Assignment: Search the data for the word "frame" and copy each line that has it.

***** Source records *****

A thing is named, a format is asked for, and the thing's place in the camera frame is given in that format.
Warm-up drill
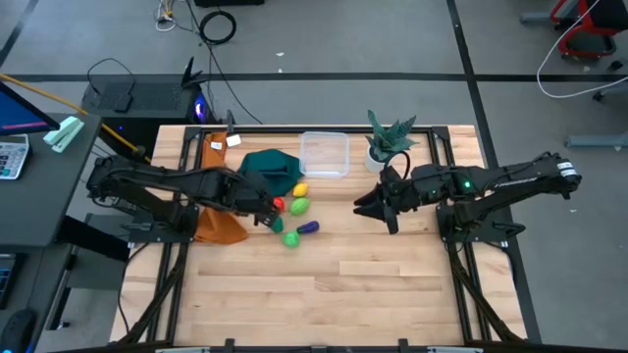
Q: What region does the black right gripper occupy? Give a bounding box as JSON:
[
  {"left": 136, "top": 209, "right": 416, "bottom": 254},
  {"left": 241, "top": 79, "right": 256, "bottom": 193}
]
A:
[{"left": 352, "top": 165, "right": 443, "bottom": 223}]

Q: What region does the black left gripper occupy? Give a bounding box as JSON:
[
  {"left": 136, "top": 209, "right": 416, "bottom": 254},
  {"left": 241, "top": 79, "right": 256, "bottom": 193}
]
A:
[{"left": 223, "top": 170, "right": 281, "bottom": 229}]

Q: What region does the light green ribbed toy melon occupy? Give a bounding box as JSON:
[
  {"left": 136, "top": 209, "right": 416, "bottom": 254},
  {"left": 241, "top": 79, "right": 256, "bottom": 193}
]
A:
[{"left": 288, "top": 196, "right": 312, "bottom": 218}]

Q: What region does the clear plastic tupperware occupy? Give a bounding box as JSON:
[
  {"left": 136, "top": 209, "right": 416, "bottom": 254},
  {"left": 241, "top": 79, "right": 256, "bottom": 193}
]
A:
[{"left": 298, "top": 130, "right": 351, "bottom": 179}]

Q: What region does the dark green cloth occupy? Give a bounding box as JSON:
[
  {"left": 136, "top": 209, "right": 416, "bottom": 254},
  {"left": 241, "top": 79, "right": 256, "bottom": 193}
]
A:
[{"left": 236, "top": 148, "right": 304, "bottom": 198}]

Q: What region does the orange cloth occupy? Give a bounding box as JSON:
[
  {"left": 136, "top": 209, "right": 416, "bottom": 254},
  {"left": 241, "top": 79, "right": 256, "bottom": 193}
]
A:
[{"left": 193, "top": 129, "right": 249, "bottom": 245}]

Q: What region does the succulent plant in white pot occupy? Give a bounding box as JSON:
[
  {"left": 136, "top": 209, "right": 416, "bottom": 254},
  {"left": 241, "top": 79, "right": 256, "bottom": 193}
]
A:
[{"left": 363, "top": 109, "right": 421, "bottom": 174}]

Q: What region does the black wifi antenna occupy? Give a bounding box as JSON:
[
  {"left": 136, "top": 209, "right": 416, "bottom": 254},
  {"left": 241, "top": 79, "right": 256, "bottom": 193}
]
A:
[{"left": 180, "top": 56, "right": 210, "bottom": 90}]

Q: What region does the black computer tower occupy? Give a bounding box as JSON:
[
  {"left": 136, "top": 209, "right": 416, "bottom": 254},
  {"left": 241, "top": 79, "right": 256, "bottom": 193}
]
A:
[{"left": 80, "top": 73, "right": 212, "bottom": 158}]

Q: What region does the mint green stapler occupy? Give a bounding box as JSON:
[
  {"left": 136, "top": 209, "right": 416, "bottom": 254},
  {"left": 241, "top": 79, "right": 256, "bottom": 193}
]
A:
[{"left": 42, "top": 116, "right": 85, "bottom": 154}]

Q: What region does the black desk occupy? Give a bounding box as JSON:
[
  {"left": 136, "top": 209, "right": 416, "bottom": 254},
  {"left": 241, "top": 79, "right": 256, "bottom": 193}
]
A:
[{"left": 0, "top": 112, "right": 130, "bottom": 353}]

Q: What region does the yellow pole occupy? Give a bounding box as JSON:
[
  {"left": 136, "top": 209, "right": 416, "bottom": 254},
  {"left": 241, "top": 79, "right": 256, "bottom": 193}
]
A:
[{"left": 0, "top": 73, "right": 152, "bottom": 164}]

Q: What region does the grey chair leg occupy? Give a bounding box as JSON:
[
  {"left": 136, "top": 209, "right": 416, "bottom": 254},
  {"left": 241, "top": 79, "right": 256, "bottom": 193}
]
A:
[{"left": 563, "top": 130, "right": 628, "bottom": 149}]

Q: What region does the white calculator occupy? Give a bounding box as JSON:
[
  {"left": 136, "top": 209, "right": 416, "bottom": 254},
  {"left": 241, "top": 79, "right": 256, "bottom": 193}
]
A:
[{"left": 0, "top": 133, "right": 30, "bottom": 181}]

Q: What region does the computer monitor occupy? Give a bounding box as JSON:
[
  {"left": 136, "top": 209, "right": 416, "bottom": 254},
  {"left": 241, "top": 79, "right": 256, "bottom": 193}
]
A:
[{"left": 0, "top": 80, "right": 61, "bottom": 137}]

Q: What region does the black keyboard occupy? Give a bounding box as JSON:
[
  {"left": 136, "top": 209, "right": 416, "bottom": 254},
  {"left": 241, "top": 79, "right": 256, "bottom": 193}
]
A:
[{"left": 0, "top": 253, "right": 19, "bottom": 310}]

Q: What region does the black computer mouse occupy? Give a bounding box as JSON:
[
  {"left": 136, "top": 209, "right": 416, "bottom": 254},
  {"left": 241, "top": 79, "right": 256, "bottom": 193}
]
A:
[{"left": 0, "top": 308, "right": 38, "bottom": 353}]

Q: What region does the red and black cart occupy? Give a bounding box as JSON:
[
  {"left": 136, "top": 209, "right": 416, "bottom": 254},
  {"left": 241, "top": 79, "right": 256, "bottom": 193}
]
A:
[{"left": 549, "top": 0, "right": 628, "bottom": 61}]

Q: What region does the black aluminium table frame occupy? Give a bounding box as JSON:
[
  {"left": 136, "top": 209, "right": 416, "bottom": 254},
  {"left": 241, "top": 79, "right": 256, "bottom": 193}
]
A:
[{"left": 117, "top": 125, "right": 529, "bottom": 353}]

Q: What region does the coiled black cable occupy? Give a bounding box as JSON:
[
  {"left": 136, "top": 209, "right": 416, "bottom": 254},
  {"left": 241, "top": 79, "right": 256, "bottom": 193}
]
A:
[{"left": 198, "top": 9, "right": 238, "bottom": 46}]

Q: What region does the long white cable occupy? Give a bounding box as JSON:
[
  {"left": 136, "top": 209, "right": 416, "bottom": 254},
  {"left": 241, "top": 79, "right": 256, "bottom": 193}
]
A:
[{"left": 536, "top": 0, "right": 628, "bottom": 99}]

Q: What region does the white cable bundle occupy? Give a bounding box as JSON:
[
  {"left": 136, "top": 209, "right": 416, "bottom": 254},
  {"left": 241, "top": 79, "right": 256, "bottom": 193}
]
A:
[{"left": 154, "top": 0, "right": 190, "bottom": 33}]

*****

Answer to the exercise:
A thing is named, a format is asked for, and the thing's place in the camera frame is given in that format.
Q: What region does the black aluminium table frame occupy? Give a bounding box as JSON:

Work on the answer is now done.